::: Data below :::

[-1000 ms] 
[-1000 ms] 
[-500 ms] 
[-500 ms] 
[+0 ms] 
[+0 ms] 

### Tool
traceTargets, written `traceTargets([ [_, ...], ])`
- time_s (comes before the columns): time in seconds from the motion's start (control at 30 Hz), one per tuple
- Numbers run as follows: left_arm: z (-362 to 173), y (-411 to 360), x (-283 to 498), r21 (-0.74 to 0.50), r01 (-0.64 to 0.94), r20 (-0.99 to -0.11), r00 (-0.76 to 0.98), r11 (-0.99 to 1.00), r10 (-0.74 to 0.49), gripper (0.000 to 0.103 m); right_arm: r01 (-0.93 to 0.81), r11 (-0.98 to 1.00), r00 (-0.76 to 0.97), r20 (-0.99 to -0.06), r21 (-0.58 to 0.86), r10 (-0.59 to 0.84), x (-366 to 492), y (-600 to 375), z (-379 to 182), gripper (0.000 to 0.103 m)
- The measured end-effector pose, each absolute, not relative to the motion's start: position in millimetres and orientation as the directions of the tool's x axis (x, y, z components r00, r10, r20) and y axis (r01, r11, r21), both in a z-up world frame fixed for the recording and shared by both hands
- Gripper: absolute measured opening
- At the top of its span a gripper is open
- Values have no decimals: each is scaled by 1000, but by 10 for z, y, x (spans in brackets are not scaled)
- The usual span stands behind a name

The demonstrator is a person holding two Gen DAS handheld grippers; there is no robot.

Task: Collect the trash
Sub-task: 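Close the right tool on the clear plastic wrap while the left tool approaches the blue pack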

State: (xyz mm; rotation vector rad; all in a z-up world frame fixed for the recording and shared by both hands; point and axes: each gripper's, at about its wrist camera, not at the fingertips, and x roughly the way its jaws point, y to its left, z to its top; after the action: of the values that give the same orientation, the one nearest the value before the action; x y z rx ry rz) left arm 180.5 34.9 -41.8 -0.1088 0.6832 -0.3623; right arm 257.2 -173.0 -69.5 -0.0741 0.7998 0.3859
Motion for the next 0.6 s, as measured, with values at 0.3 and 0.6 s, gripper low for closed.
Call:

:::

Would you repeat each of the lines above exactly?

Solution to the problem ▸
[-1000 ms] 
[-1000 ms] 
[-500 ms] 
[-500 ms] 
[+0 ms] 
[+0 ms] 

### Tool
traceTargets, written `traceTargets([ [_, ...], ])`
- time_s (comes before the columns): time in seconds from the motion's start (control at 30 Hz), one per tuple
- Numbers run as follows: left_arm: z (-362 to 173), y (-411 to 360), x (-283 to 498), r21 (-0.74 to 0.50), r01 (-0.64 to 0.94), r20 (-0.99 to -0.11), r00 (-0.76 to 0.98), r11 (-0.99 to 1.00), r10 (-0.74 to 0.49), gripper (0.000 to 0.103 m); right_arm: r01 (-0.93 to 0.81), r11 (-0.98 to 1.00), r00 (-0.76 to 0.97), r20 (-0.99 to -0.06), r21 (-0.58 to 0.86), r10 (-0.59 to 0.84), x (-366 to 492), y (-600 to 375), z (-379 to 182), gripper (0.000 to 0.103 m)
- The measured end-effector pose, each absolute, not relative to the motion's start: position in millimetres and orientation as the directions of the tool's x axis (x, y, z components r00, r10, r20) and y axis (r01, r11, r21), both in a z-up world frame fixed for the recording and shared by both hands
- Gripper: absolute measured opening
- At the top of its span a gripper is open
- Values have no decimals: each is scaled by 1000, but by 10 for z, y, x (spans in brackets are not scaled)
- The usual span stands behind a name

The demonstrator is a person holding two Gen DAS handheld grippers; there is no robot.

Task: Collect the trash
Sub-task: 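Close the right tool on the clear plastic wrap while the left tool approaches the blue pack
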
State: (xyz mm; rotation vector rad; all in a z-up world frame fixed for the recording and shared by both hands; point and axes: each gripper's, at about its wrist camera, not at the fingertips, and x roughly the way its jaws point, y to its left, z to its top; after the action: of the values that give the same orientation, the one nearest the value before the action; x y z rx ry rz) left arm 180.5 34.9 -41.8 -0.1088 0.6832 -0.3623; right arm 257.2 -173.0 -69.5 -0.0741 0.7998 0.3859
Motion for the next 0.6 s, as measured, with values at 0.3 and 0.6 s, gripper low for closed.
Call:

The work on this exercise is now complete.